Your task> All of the data needs to be repeated exactly.
══════════════════════════════
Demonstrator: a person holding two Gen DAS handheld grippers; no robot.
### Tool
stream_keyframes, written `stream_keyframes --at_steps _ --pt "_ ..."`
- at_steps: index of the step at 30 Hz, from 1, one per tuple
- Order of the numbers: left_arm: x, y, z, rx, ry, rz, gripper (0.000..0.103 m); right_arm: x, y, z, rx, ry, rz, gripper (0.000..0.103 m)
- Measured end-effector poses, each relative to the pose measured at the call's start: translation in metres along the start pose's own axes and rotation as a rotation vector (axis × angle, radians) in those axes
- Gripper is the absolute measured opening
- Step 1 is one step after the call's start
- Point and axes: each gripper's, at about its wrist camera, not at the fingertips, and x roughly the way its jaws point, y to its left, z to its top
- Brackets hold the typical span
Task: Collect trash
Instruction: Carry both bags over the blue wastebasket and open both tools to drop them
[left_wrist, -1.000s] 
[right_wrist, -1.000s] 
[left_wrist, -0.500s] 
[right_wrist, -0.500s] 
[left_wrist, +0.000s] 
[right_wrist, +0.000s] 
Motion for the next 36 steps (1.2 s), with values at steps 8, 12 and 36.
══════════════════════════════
Answer box>
Demonstrator: a person holding two Gen DAS handheld grippers; no robot.
### Tool
stream_keyframes, written `stream_keyframes --at_steps _ --pt "_ ..."`
- at_steps: index of the step at 30 Hz, from 1, one per tuple
- Order of the numbers: left_arm: x, y, z, rx, ry, rz, gripper (0.000..0.103 m); right_arm: x, y, z, rx, ry, rz, gripper (0.000..0.103 m)
- Measured end-effector poses, each relative to the pose measured at the call's start: translation in metres along the start pose's own axes and rotation as a rotation vector (axis × angle, radians) in those axes
- Gripper is the absolute measured opening
- Step 1 is one step after the call's start
- Point and axes: each gripper's, at about its wrist camera, not at the fingertips, and x roughly the way its jaws point, y to its left, z to its top
- Brackets hold the typical span
Task: Collect trash
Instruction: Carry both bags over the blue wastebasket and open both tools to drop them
[left_wrist, -1.000s] 
[right_wrist, -1.000s] 
[left_wrist, -0.500s] 
[right_wrist, -0.500s] 
[left_wrist, +0.000s] 
[right_wrist, +0.000s] 
Motion for the next 36 steps (1.2 s), with values at steps 8, 12 and 36.

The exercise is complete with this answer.